Now there is also the fact that the shortest day names for the TransliteratedEnglish and TransliteratedFrench calendars are also identical to these. Note from the above that they are in no way transliterations for either the English or French Gregorian calendars.
That seems like kind of a problem too.
But don't worry too much -- it turns out that the day names and abbreviated day names for the TransliteratedEnglish and TransliteratedFrench calendars are also identical to the Arabic Gregorian localized calendar.
And are also in no way transliterations.
In case you don't believe me I'll take one and prove it. Wednesday is:
الاربعاء
which is
ALEF, LAM, ALEF, REH, BEH, AIN, ALEF HAMZA
which is obviously not a transliteration for either Wednesday or mercredi.

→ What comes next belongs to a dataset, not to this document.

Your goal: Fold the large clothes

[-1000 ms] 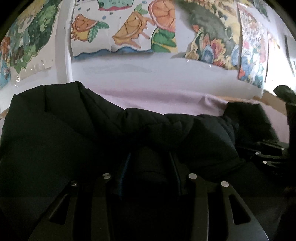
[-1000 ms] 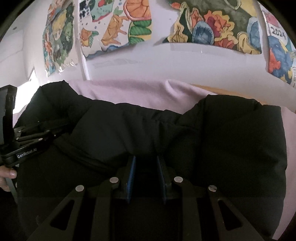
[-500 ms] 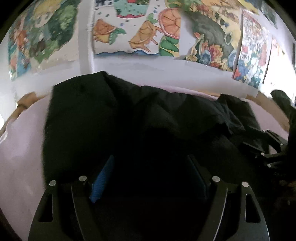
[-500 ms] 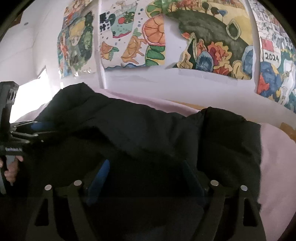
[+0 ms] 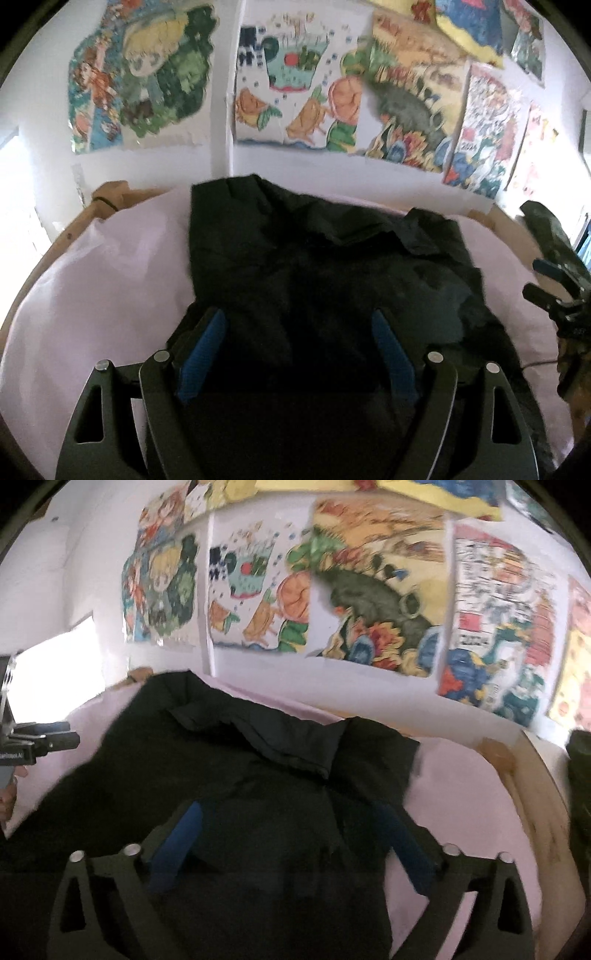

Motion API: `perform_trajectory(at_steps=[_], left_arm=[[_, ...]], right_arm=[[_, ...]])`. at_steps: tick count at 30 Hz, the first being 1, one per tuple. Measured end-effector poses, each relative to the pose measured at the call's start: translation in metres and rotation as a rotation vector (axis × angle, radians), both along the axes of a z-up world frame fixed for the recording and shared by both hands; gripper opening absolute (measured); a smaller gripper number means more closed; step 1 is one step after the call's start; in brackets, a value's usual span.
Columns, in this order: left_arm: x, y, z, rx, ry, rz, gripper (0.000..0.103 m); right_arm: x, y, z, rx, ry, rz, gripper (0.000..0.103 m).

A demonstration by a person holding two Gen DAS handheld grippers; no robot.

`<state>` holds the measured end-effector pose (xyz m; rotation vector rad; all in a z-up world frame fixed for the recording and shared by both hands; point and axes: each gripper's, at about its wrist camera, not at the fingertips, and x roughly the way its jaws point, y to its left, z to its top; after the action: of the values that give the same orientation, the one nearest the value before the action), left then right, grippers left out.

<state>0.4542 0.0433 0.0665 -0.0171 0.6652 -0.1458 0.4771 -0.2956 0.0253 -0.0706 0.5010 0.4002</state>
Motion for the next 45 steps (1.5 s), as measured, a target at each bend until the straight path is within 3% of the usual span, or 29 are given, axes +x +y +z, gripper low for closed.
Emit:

Month name fare a bit better, though -- they do look like transliterations. Thus
سبتمبر
is
SEEN BEH TEH MEEM BEH REH
which is a fair transliteration for September, just as
فيفرييه
is
FEH YEH FEH REH YEH YEH HEH
which is kind of a transliteration for février.
Though of course in both the TransliteratedEnglish and TransliteratedFrench calendars, the abbreviated month names, rather than being transliterations of the English and French calendars, are identical to their non-abbreviated cousins.
At this point, it is fair to say that of the data in these three Gregorian calendars:
60% of it is just wrong, wrong, wrong in any conventional sense of how a reasonable person would expect them to work.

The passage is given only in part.